According to the document "Review of Recent Crisis," dated September 2, 1953, Mohammad Behbahani was also one of the key figures in the final stages of the overthrow of Mossadegh on the morning of 19 August (1953). This document appears to be a British government report on some events of the coup, which they sent to their American counterparts. The U.S. State Department published a censored and incomplete version of the document in 1989. The censored sections, first reported by BBC Persian, are highly significant as they relate to the role of the U.S. ambassador in the coup and the controversial issue of "Behbahani Dollars."

The document also states that Behbahani was one of the few people aware of the coup plan on the morning of 19 August, demonstrating the complete trust of U.S. and British intelligence agencies in Mohammad Behbahani. Such trust was unlikely to have existed regarding Abolqasem Kashani, who was strongly opposed to Britain. This is perhaps why some experts believe that the United States adopted a policy of engaging with Kashani to weaken Mohammad Mossadegh, but did not involve him in the details of the coup.

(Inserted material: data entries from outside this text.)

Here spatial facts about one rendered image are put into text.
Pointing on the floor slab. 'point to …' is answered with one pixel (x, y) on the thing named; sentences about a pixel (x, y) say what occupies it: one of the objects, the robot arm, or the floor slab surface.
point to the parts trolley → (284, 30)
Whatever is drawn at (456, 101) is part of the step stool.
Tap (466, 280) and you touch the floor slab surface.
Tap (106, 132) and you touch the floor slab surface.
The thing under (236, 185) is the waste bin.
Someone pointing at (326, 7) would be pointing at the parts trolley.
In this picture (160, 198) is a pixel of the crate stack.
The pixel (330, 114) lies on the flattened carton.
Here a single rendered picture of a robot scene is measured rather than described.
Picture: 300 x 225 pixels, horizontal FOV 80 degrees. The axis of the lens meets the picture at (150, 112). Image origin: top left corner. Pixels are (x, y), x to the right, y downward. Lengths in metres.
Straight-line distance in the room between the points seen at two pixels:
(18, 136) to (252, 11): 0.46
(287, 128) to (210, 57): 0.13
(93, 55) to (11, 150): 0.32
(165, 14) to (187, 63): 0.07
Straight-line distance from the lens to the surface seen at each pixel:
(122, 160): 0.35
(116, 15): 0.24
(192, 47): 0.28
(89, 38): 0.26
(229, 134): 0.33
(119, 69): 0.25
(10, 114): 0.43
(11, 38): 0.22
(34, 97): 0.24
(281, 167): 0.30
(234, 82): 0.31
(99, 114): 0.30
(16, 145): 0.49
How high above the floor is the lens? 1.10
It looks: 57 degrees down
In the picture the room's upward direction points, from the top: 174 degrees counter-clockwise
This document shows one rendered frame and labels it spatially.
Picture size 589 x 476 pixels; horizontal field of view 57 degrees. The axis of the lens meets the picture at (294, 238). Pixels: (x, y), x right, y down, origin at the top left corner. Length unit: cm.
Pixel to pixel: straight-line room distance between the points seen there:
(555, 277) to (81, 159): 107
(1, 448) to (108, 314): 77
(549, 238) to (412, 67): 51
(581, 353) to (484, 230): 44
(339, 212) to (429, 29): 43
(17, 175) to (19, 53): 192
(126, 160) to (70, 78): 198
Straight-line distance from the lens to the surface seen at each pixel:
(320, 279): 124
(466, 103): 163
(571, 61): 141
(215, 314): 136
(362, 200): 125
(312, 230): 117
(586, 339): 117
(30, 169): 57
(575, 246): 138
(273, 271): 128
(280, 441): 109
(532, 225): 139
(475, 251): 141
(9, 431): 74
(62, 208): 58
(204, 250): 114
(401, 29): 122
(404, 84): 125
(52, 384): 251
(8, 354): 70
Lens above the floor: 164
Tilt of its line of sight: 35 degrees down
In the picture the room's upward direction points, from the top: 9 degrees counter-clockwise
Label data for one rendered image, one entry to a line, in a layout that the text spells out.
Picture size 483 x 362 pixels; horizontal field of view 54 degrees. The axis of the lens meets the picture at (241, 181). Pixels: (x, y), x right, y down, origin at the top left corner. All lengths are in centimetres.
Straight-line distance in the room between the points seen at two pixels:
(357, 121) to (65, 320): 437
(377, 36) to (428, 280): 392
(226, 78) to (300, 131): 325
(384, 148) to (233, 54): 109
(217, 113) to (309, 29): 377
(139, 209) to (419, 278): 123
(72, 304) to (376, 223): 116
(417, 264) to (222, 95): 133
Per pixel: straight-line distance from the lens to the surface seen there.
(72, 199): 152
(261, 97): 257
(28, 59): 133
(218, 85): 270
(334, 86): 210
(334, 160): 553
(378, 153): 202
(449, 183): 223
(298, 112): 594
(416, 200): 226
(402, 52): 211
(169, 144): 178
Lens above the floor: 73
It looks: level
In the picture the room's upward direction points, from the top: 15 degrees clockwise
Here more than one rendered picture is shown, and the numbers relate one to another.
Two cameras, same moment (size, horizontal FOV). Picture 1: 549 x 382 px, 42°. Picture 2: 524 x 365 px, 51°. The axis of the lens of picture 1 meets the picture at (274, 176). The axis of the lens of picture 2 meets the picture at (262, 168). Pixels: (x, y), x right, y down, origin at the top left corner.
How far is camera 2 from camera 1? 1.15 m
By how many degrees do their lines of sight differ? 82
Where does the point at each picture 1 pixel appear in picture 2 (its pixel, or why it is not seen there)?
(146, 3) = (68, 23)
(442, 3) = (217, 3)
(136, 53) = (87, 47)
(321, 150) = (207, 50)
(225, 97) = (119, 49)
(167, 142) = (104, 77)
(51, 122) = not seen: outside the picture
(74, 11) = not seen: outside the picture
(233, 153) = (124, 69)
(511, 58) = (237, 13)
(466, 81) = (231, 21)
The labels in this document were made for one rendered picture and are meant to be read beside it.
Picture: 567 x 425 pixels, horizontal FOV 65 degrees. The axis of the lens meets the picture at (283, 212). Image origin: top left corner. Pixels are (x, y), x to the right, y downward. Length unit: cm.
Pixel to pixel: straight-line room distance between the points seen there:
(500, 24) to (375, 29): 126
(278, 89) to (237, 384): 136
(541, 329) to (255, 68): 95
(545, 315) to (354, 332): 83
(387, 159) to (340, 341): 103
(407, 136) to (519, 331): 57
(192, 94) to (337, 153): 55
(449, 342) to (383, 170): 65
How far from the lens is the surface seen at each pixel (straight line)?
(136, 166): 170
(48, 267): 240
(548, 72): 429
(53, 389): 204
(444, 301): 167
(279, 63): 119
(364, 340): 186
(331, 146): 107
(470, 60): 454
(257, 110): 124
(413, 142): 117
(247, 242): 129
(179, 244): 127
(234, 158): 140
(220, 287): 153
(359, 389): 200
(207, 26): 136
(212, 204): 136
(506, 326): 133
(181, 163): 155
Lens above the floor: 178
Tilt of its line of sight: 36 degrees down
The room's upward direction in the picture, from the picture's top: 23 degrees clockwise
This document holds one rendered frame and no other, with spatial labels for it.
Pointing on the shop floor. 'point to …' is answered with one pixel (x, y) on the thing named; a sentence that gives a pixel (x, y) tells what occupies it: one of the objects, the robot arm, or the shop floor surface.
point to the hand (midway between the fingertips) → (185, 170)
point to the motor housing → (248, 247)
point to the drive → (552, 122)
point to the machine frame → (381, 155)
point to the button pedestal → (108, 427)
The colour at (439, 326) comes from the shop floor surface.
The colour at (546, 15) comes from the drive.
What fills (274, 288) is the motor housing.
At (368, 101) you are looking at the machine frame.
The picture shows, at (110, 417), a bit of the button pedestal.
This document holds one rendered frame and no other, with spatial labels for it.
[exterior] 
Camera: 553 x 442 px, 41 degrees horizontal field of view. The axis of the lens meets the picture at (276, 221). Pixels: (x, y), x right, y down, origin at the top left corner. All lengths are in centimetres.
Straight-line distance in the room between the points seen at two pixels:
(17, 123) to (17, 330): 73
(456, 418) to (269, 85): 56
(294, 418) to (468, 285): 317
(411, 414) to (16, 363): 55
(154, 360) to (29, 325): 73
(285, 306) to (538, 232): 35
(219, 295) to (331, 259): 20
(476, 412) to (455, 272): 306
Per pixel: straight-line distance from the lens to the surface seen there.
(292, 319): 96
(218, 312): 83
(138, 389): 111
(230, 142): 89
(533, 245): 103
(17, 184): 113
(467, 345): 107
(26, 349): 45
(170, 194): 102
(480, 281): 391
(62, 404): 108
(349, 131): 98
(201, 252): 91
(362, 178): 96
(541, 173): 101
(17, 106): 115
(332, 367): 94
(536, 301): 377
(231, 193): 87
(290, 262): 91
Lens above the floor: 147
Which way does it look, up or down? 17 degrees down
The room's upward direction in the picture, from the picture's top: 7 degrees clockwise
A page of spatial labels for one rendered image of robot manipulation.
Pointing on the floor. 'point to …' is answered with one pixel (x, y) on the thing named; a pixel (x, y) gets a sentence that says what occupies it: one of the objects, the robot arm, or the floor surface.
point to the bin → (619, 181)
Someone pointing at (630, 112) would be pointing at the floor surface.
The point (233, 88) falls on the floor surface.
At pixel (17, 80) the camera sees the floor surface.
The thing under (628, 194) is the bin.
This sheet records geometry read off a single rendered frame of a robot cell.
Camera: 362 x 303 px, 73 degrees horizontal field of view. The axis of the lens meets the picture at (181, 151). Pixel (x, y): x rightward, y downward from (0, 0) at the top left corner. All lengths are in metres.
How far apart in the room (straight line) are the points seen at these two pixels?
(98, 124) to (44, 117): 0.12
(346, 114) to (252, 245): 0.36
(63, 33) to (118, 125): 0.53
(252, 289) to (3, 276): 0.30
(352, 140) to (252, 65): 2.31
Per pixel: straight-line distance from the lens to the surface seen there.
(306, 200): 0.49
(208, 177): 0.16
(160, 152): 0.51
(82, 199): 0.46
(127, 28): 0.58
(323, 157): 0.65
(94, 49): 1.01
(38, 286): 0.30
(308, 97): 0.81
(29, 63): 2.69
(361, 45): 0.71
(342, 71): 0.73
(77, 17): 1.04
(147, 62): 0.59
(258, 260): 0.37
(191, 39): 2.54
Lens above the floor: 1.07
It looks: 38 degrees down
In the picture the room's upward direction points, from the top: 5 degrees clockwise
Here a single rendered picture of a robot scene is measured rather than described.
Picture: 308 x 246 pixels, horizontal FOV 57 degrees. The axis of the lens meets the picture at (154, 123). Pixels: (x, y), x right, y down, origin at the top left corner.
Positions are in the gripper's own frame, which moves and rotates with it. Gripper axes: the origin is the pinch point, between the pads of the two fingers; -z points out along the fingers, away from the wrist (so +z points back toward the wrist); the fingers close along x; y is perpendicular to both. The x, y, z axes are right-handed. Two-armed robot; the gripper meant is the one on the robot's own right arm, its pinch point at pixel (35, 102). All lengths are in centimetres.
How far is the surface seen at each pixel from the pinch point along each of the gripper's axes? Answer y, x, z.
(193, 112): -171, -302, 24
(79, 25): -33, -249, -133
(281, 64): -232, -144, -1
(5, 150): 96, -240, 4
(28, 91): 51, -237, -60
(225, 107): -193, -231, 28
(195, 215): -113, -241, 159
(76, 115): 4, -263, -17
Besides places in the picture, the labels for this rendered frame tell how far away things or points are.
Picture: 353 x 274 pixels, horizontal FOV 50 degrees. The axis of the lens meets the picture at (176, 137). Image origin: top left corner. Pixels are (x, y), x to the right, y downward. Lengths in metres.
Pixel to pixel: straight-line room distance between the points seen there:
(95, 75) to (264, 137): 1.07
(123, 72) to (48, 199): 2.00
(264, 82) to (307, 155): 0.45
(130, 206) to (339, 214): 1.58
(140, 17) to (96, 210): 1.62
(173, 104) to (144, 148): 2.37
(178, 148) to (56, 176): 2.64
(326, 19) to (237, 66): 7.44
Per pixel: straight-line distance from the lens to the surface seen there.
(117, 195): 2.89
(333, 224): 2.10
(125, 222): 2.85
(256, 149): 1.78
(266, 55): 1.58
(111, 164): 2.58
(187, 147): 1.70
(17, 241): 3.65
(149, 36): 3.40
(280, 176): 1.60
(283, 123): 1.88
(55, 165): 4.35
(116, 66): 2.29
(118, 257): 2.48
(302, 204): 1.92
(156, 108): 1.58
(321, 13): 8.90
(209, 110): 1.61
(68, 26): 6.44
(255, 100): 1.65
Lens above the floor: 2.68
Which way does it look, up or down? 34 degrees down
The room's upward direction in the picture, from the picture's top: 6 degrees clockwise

These documents also indicate that only a few individuals were aware of the coup plan: some military unit commanders, the head of the police force, and "Behbahani, who was responsible for organizing the demonstrations." The documents also narrate that after Mossadegh's overthrow, payments to Mohammad Behbahani continued. A CIA report, citing sources close to General Fazlollah Zahedi, the new Prime Minister, stated that Zahedi gave Behbahani ten thousand tomans (about a thousand dollars) on the 26th of September and five thousand tomans (about five hundred dollars) a week later "to maintain Behbahani's goodwill and support him."
==Death==
Mir Seyyed Mohammad died on 11 November 1963 at the age of eighty-nine and was buried in Najaf.